Seuls les yeux restèrent les mêmes.
"Mère ? " murmura Makoto l'arrachant à la contemplation de son fils.
Elle sursauta, cligna des yeux et réalisa qu'elle avait les mains couvertes de sang, qu'elle étalait sur les joues de Makoto.
Elle le lâcha.
Puis elle jeta un regard autour d'elle, contemplant le champ de bataille.
Il restait trois moines guerriers blessés, qui se vidaient de leur sang.
Et un mort.
Elle venait de tuer un homme.
"Va chercher tes affaires," ordonna-t-elle d'un ton sec, s'éloignant pour reprendre son sabre dans le corps du mort.
Elle approcha du premier blessé, qui la fixait en balbutiant des prières dans sa langue.
Ils avaient vu Makoto se transformer.
Si quelqu'un apprenait que son fils pouvait faire ça…
On ne le traiterait plus comme un fils de pute.
Mais comme un monstre.
Quand Makoto revint avec leurs affaires, il y avait quatre morts.
"Mère ? "
"Ils sont décédés de leurs blessures, je n'ai rien pu faire," déclara-t-elle en mettant son sac sur son dos.
Aller au Nord de Wutaï était une erreur. L'église de Yevon y était de plus en plus présente.

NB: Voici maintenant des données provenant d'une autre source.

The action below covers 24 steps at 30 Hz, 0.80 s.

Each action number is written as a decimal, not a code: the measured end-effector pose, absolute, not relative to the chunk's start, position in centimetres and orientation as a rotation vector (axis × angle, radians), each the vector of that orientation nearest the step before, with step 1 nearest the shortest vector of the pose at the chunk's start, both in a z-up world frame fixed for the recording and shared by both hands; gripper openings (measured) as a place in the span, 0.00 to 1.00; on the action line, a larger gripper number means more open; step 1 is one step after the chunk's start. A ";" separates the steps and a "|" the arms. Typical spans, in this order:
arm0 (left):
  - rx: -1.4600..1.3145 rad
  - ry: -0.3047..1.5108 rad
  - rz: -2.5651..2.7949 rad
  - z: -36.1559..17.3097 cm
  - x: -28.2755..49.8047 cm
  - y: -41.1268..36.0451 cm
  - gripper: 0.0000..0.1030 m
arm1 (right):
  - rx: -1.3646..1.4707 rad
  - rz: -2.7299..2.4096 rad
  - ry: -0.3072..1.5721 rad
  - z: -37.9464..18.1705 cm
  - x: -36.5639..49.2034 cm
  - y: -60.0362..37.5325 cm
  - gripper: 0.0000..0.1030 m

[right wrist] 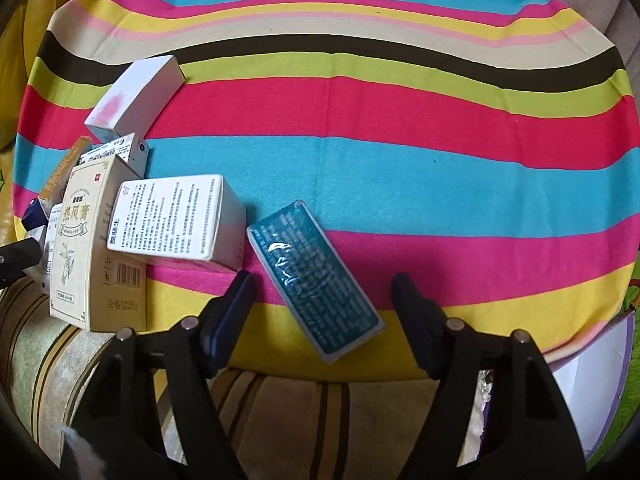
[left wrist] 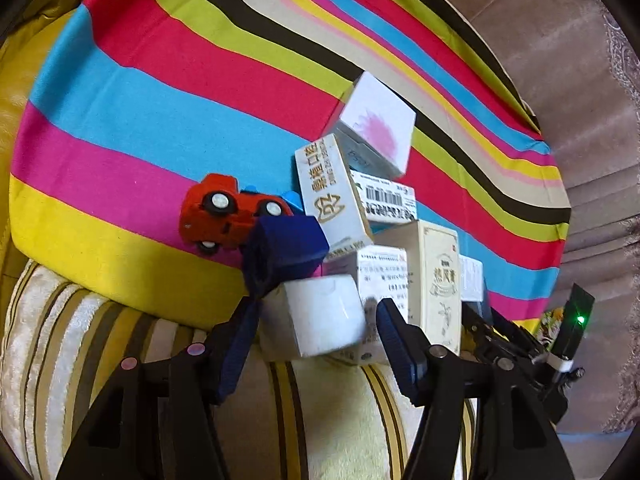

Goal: Organize rigid objects
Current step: 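Move left tool to the white cube box by the blue cube while right tool approaches the teal box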

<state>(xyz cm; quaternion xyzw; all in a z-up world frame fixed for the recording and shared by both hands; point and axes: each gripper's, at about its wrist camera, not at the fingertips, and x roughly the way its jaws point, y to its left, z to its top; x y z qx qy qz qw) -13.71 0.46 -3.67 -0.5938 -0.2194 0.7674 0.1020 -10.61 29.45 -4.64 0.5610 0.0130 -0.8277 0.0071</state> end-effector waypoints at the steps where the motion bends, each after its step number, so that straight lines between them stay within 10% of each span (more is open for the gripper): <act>1: -1.755 -0.629 2.275 -3.7 -13.7 0.5 0.60 | 1.758 -2.581 0.035 -4.7 -10.7 29.5 0.65; 6: -1.728 -0.568 2.307 -3.2 -13.1 0.5 0.54 | 1.722 -2.586 0.035 -4.8 -10.6 29.6 0.44; 24: -1.709 -0.544 2.395 -2.6 -8.9 -0.4 0.42 | 1.594 -2.634 -0.068 -2.7 -7.6 30.2 0.34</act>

Elle devait faire demi-tour.
Retourner dans le Sud de Wutaï.
Rester autour des temples de Dame Da Chao.
Et peut-être…
"Et si on retournait voir Tane, Makoto ? "
"C'est vrai ? ! "
"Oui. On va juste faire le grand tour."
La porte d'entrée s'ouvrit et Saï soupira avant de se lever de son bureau, plaquant un sourire commerçant pour rejoindre le client qui venait d'entrer.

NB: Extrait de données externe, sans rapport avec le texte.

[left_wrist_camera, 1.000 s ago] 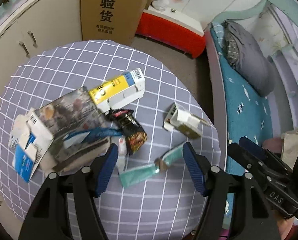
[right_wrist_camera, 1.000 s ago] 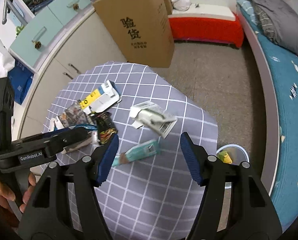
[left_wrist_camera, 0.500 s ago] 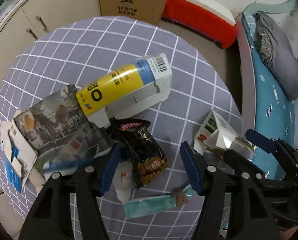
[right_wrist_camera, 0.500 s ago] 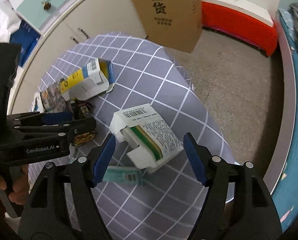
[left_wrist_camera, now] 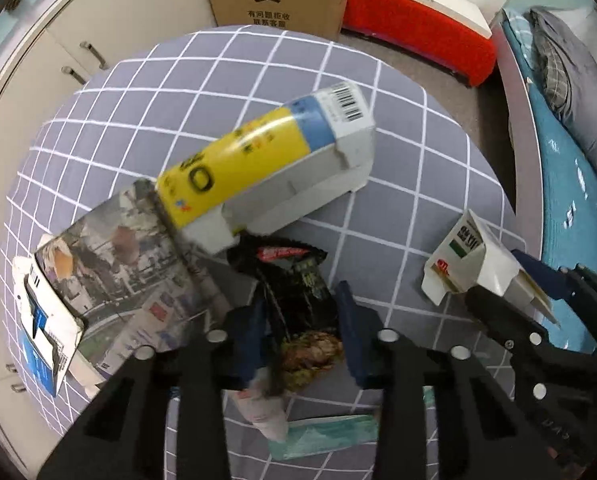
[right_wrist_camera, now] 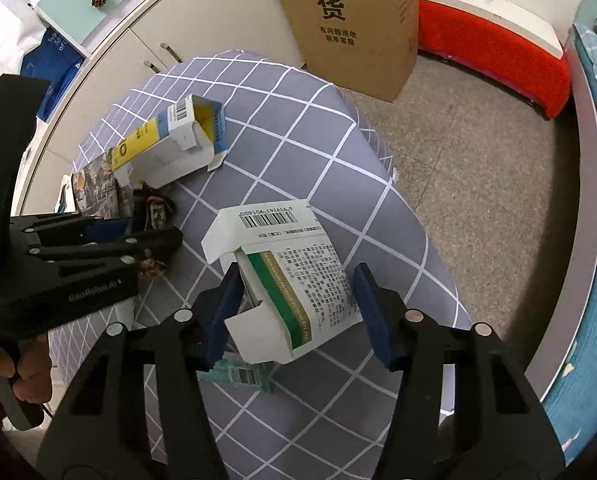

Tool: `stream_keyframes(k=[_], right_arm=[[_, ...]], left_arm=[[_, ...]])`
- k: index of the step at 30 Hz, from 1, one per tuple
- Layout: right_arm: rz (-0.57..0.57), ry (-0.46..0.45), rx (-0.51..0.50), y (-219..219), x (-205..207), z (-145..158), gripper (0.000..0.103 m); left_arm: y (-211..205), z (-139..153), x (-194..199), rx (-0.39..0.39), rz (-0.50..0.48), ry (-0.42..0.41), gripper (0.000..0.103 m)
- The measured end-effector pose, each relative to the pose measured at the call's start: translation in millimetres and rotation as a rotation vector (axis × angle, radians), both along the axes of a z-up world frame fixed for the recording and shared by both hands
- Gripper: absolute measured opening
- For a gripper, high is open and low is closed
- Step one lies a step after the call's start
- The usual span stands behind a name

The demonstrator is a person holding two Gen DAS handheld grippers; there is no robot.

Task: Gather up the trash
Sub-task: 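Grasp black snack wrapper with left tool while right tool grasps white-green box, then carry the black wrapper and white-green box with both tools to the basin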

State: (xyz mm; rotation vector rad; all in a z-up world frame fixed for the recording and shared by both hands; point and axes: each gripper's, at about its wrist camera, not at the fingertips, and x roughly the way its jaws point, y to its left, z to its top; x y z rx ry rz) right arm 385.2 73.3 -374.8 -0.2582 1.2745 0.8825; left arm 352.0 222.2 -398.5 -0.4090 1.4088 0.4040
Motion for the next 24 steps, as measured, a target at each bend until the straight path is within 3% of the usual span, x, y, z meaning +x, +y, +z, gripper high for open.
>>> stream_keyframes(k=[3, 14, 18, 24], right_arm=[[-0.009, 0.011, 0.003, -1.9, -3.6, 2.5, 0.052], [-0.143, 0.004, 0.053, -20.1, -34.9, 42.5, 0.052], [-0.223, -0.02, 0.091, -28.6, -55.1, 66.4, 0.052], [-0.377, -0.042, 0.159, -52.4, -91.2, 96.3, 0.052]], left_arm=[[6.8, 3.1, -9.8, -0.033, 0.026, -0.024, 0.023], [20.4, 56.1, -60.4, -0.136, 0.021, -0.204, 0.022], [16.3, 78.9, -86.2, -0.165, -0.024, -0.257, 0.022], [-14.2, 110.6, -106.1, -0.176, -0.184, -0.323, 0.022]])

"Bienvenue à la guilde des tortues, que puis-je…"
"Hey, Saï."
Il resta figé sur place.
Minako. C'était Minako. Et… et Makoto, oh Dame Da Chao, comme il avait grandi ! Il devait avoir neuf ans maintenant ? Il était déjà presque aussi grand que sa mère.
"Minako ! Makoto ! Vous êtes revenus ! "
"Temporairement. Les moines-guerriers sont dans le coin ? "
"Non, non, ils ont fini par réaliser que vous n'étiez plus là. Entrez, venez, venez, je vais faire du thé ! "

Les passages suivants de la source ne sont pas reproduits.